What needs to be done: As the answer, give every line of the records that includes the word "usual".
== == ==
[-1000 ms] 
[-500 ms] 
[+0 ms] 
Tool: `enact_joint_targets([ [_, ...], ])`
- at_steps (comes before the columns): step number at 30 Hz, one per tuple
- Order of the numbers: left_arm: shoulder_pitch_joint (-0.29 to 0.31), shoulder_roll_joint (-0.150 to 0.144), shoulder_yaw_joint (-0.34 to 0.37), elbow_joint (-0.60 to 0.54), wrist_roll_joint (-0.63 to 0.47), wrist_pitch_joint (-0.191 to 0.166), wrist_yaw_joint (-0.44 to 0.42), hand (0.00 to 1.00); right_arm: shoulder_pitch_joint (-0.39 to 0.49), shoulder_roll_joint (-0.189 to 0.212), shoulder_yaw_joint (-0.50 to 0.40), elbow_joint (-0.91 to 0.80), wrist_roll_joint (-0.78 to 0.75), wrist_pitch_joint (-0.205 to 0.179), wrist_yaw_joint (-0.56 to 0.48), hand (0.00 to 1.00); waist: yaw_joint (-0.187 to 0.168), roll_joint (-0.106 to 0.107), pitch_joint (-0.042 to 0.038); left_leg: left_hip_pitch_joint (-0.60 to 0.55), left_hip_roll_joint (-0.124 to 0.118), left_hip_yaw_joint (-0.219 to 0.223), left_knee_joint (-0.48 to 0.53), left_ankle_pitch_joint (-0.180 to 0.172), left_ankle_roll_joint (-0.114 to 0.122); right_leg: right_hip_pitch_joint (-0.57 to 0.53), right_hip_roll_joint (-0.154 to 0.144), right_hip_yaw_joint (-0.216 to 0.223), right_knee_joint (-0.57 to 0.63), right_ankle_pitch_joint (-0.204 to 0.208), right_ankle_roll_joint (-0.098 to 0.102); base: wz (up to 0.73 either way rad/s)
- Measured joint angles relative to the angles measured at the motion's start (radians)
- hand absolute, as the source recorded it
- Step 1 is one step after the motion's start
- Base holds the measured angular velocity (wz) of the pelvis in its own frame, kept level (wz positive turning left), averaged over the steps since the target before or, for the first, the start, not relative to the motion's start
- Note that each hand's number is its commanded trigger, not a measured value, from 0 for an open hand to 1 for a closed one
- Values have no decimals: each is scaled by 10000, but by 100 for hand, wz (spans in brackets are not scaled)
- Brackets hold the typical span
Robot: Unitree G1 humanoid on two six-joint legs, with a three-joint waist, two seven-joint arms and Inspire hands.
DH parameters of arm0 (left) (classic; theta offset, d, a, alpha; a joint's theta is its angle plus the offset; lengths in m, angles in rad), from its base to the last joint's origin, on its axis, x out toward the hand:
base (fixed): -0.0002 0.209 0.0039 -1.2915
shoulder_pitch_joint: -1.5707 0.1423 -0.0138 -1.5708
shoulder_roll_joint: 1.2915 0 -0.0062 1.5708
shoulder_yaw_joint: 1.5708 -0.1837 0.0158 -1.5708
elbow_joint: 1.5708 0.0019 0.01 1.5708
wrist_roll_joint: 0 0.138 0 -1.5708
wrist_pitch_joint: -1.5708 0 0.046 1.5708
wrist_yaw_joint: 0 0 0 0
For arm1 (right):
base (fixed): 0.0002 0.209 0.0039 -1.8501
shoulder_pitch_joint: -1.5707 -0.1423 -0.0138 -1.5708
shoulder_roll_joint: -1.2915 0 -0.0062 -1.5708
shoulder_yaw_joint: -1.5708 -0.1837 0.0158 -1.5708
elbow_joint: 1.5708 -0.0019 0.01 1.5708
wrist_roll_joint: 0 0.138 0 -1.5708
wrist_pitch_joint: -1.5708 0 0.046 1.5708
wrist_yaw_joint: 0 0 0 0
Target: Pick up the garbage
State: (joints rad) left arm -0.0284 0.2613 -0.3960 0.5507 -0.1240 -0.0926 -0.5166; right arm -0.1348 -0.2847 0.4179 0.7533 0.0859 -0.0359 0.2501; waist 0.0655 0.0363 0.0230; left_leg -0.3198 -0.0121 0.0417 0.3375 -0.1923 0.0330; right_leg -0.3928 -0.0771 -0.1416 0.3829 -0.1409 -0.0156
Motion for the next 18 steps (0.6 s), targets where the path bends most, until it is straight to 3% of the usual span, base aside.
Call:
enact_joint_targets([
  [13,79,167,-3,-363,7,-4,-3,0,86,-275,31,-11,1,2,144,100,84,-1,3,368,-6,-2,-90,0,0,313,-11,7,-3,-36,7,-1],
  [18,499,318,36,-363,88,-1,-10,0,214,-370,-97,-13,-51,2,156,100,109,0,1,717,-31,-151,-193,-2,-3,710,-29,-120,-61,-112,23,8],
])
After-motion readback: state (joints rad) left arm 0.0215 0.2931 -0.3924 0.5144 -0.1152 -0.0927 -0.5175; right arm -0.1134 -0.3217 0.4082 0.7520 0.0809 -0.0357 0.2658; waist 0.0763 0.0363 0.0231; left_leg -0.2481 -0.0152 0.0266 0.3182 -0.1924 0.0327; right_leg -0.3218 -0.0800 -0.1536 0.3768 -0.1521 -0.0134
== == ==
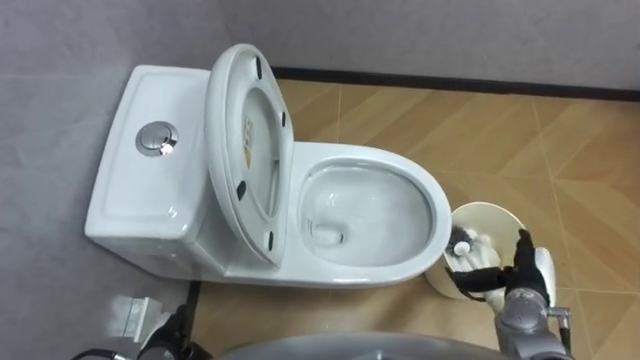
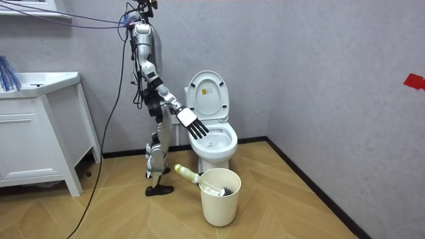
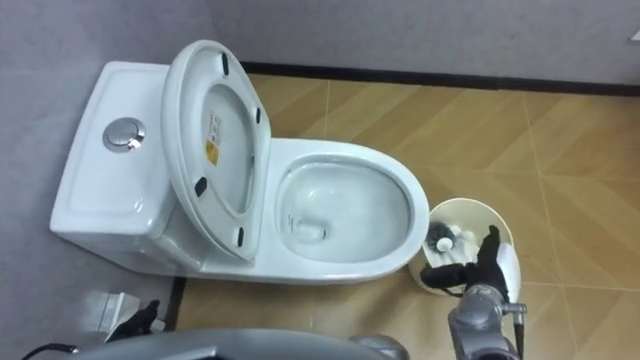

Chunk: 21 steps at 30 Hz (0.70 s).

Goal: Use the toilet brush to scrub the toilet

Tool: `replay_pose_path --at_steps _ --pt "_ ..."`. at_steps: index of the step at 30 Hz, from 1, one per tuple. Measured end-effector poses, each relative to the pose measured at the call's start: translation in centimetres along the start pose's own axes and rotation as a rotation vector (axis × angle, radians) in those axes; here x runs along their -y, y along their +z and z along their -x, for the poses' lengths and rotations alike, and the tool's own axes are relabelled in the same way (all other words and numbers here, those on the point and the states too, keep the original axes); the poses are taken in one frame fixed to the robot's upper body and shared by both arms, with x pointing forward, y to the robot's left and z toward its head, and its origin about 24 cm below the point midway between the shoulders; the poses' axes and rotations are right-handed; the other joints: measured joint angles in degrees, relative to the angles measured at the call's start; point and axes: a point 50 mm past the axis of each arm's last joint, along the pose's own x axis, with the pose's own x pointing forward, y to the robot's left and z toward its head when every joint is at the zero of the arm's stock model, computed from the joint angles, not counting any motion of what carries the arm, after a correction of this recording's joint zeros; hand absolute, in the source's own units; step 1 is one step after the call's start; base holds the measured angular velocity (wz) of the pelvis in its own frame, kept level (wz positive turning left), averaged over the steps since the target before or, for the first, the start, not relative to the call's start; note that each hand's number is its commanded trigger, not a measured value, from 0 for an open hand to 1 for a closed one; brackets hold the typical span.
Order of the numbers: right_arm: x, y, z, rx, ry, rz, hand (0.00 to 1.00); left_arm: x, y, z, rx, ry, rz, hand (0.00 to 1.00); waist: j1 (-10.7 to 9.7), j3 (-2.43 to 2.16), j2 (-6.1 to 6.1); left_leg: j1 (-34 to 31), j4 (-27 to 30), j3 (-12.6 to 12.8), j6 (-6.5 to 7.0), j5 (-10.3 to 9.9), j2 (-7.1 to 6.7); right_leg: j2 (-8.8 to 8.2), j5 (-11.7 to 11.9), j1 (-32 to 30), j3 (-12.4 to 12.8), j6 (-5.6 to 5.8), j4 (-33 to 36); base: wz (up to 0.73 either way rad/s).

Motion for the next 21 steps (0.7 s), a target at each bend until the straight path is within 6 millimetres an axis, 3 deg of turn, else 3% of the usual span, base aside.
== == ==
Answer below:
Motion for the next 18 steps (0.6 s), targets where the path bends most, until it is straight to 3% of the usual span, base aside.
Motion for the next 21 steps (0.7 s), a target at each bend until the straight path is within 6 millimetres an axis, 3 deg of turn, else 3% of the usual span, base aside.

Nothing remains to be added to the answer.